How to setup an ambisonic speaker array

AEPUnit in action

An AEPUnit represents a single-channel sound entity in space. Its 3D position can be controlled by a 3-channel ControlPort (x,y,z) and the aforementioned order is represented by a SwitchPort ("order"). When initializing an AEPUnit (i.e. calling an AEPUnit constructor), you need to specify the speaker positions of all your speakers, the more speakers you have, the better the spatial resolution. These measurements have to be precise, offsets of some centimeters can affect high frequencies which are very important for spatial hearing.

As an example here's how we setup the AEPUnit for our dodecahedron "ISOkaeder"

QVector< math::Vector3 >speakerPos;
speakerPos.append( math::Vector3<float>( 0, 0.607062, -0.794654 ) );
speakerPos.append( math::Vector3<float>( 0.57735, 0.187592, -0.794654 ) );
speakerPos.append( math::Vector3<float>( 0.356822, -0.491123, -0.794654 ) );
speakerPos.append( math::Vector3<float>( -0.356822, -0.491123, -0.794654 ) );
speakerPos.append( math::Vector3<float>( -0.57735, 0.187592, -0.794654 ) );
speakerPos.append( math::Vector3<float>( 0, 0.982247, -0.187592 ) );
speakerPos.append( math::Vector3<float>( 0.934172, 0.303531, -0.187592 ) );
speakerPos.append( math::Vector3<float>( 0.57735, -0.794654, -0.187592 ) );
speakerPos.append( math::Vector3<float>( -0.57735, -0.794654, -0.187592 ) );
speakerPos.append( math::Vector3<float>( -0.934172, 0.303531, -0.187592 ) );
speakerPos.append( math::Vector3<float>( -0.57735, 0.794654, 0.187592 ) );
speakerPos.append( math::Vector3<float>( 0.57735, 0.794654, 0.187592 ) );
speakerPos.append( math::Vector3<float>( 0.934172, -0.303531, 0.187592 ) );
speakerPos.append( math::Vector3<float>( 0, -0.982247, 0.187592 ) );
speakerPos.append( math::Vector3<float>( -0.934172, -0.303531, 0.187592 ) );
speakerPos.append( math::Vector3<float>( -0.356822, 0.491123, 0.794654 ) );
speakerPos.append( math::Vector3<float>( 0.356822, 0.491123, 0.794654 ) );
speakerPos.append( math::Vector3<float>( 0.57735, -0.187592, 0.794654 ) );
speakerPos.append( math::Vector3<float>( 0, -0.607062, 0.794654 ) );
speakerPos.append( math::Vector3<float>( -0.57735, -0.187592, 0.794654 ) );
AEPUnit* multiAepUnit = new AEPUnit("myAmbisonicUnit", speakerPos);

20-sided ISOkaeder at the ICST

Now that we have setup the speakerposition vector and supplied it to our AEPUnit, all we need to do is to feed it realtime audio data (source signal) and control its position inside the ambisonic space (flight path).
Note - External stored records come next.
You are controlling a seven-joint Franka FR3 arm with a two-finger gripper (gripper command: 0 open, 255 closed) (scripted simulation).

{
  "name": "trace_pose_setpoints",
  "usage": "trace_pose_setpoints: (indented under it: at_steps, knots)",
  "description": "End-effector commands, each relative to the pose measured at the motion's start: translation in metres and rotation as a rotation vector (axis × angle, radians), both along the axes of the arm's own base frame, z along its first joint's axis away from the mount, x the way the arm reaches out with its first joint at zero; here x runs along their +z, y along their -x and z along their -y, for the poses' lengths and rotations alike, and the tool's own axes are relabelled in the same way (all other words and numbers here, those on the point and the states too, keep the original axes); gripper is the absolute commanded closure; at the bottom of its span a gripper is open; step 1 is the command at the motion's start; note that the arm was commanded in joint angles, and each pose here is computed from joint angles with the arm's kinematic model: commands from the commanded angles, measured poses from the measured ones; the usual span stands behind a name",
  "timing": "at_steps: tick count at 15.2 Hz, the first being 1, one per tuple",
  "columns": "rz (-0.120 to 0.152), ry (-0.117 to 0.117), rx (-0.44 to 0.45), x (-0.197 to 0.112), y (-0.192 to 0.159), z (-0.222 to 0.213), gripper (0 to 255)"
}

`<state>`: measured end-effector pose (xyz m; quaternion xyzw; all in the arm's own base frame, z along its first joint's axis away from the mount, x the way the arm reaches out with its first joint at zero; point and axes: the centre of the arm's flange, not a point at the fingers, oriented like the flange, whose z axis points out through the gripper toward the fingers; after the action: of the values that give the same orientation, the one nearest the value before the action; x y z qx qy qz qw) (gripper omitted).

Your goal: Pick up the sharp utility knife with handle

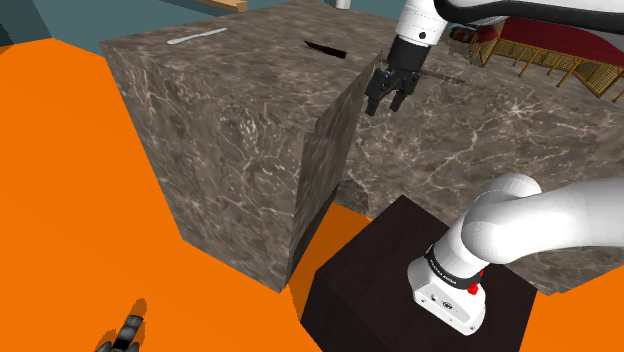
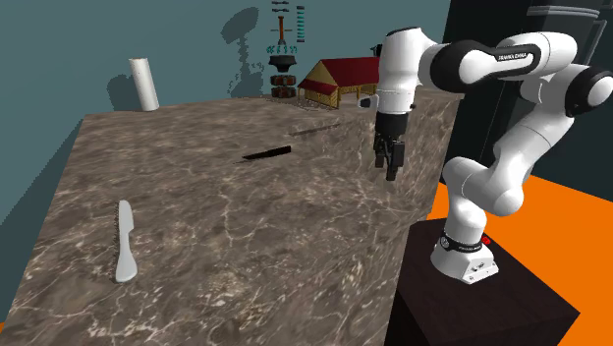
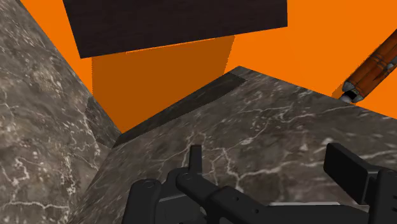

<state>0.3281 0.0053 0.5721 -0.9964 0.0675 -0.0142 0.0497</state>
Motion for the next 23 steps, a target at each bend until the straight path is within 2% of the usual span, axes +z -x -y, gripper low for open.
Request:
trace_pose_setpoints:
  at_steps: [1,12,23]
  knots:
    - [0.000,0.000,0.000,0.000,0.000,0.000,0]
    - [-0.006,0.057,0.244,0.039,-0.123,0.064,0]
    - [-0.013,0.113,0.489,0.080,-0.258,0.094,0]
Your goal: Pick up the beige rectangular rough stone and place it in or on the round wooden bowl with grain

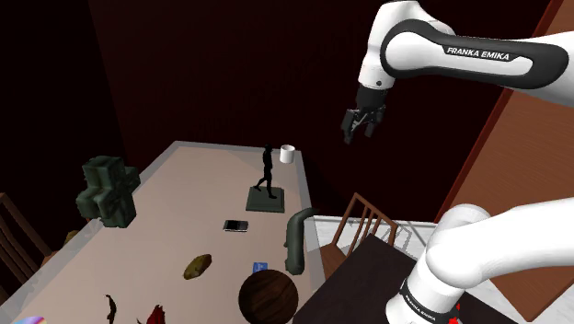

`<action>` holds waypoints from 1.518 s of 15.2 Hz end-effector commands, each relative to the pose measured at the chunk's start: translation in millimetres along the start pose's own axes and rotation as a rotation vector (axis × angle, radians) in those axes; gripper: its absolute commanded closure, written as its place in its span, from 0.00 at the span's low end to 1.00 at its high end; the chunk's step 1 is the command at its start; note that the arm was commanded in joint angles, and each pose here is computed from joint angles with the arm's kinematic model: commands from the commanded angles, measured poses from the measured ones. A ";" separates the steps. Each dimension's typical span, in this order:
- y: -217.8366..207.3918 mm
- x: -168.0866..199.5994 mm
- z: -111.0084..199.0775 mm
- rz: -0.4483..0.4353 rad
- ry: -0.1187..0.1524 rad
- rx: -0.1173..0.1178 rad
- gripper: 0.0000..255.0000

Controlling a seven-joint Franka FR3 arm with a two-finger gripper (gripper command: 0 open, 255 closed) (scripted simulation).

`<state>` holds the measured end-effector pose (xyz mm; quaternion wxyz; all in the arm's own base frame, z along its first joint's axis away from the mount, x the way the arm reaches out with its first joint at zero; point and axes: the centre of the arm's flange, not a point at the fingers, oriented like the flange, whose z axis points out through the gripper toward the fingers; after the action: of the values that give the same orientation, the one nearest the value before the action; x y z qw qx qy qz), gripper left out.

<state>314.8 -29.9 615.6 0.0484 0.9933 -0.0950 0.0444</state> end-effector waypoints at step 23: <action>-239.7 16.9 162.8 0.251 -0.034 -0.004 0.00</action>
<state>389.8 171.3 443.7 0.0440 0.9755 -0.2130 0.0333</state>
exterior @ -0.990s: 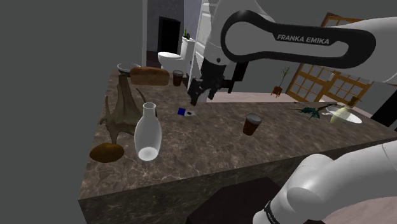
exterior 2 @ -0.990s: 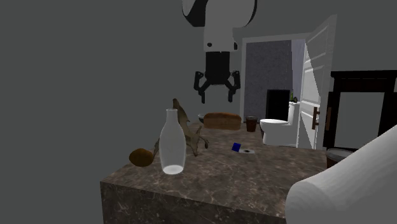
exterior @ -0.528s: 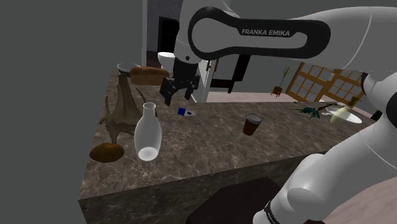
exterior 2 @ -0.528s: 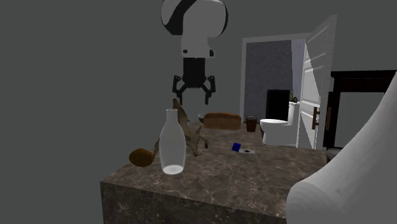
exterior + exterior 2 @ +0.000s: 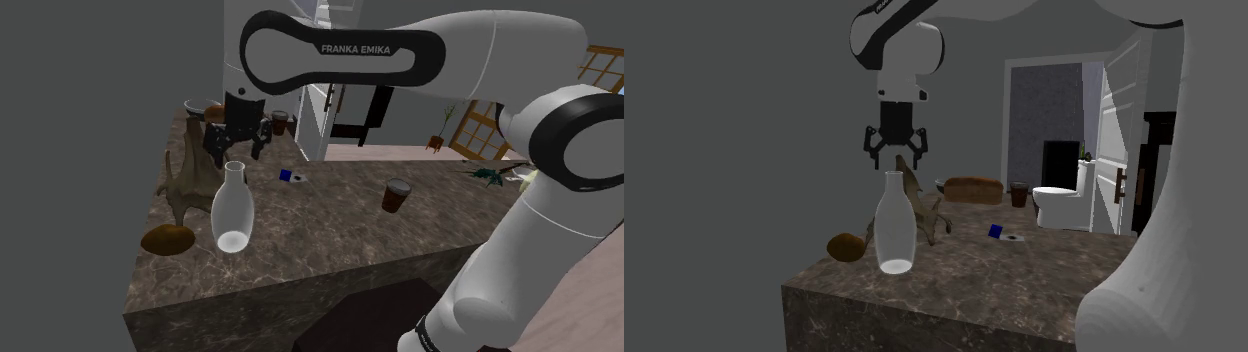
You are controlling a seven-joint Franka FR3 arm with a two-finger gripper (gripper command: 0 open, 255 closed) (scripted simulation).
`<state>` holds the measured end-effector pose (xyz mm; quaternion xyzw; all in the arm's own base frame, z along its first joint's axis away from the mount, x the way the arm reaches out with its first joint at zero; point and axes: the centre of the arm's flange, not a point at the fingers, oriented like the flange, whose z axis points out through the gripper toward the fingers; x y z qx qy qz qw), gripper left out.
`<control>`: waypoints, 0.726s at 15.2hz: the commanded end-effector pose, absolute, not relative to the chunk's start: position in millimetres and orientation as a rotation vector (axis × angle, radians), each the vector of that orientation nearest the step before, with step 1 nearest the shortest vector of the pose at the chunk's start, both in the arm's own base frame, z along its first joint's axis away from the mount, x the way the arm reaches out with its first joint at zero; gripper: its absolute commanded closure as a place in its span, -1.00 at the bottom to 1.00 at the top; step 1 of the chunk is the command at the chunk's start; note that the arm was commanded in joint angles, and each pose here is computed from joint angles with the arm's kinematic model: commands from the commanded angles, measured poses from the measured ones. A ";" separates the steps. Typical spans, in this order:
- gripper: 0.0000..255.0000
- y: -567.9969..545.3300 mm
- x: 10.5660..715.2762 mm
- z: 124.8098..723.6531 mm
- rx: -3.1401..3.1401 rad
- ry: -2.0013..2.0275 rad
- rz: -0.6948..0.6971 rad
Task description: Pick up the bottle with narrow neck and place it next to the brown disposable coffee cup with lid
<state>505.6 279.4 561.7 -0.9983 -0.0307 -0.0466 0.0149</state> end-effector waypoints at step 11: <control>-1.00 284.5 512.7 525.9 -3.105 -0.095 -0.144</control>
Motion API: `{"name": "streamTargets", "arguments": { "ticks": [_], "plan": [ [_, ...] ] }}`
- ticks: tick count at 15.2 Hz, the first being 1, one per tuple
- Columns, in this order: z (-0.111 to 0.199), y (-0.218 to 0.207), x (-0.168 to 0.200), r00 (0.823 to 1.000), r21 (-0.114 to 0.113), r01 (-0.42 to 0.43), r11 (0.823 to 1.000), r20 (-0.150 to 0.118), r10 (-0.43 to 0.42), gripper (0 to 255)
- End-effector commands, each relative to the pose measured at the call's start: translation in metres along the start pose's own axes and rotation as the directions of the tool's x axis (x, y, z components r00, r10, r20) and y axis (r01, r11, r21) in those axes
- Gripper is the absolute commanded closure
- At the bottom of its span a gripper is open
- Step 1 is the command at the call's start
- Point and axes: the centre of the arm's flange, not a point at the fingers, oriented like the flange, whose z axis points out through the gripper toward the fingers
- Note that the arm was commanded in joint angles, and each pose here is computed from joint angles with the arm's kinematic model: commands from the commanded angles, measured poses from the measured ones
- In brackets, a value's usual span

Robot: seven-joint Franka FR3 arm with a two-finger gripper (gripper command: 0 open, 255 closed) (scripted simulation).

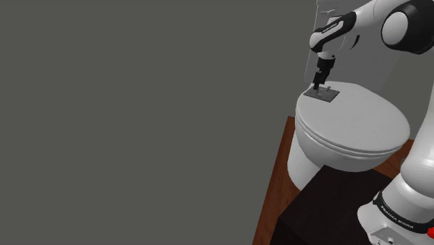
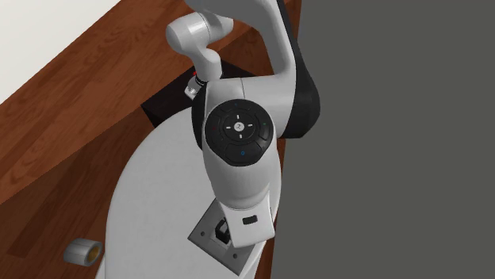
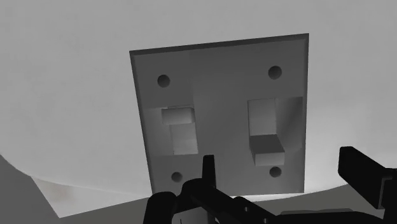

Both can be done in realtime! Simply feed a single-channel audio source to the AudioInputPort ( mySource->connect(myAEPUnit); ) and fiddle with the "position" ControlPort. You can either just set it:

myAEPUnit->set("position", Frame(3, 0.0, 0.0, 0.0));

... or send an event to it (see Events section)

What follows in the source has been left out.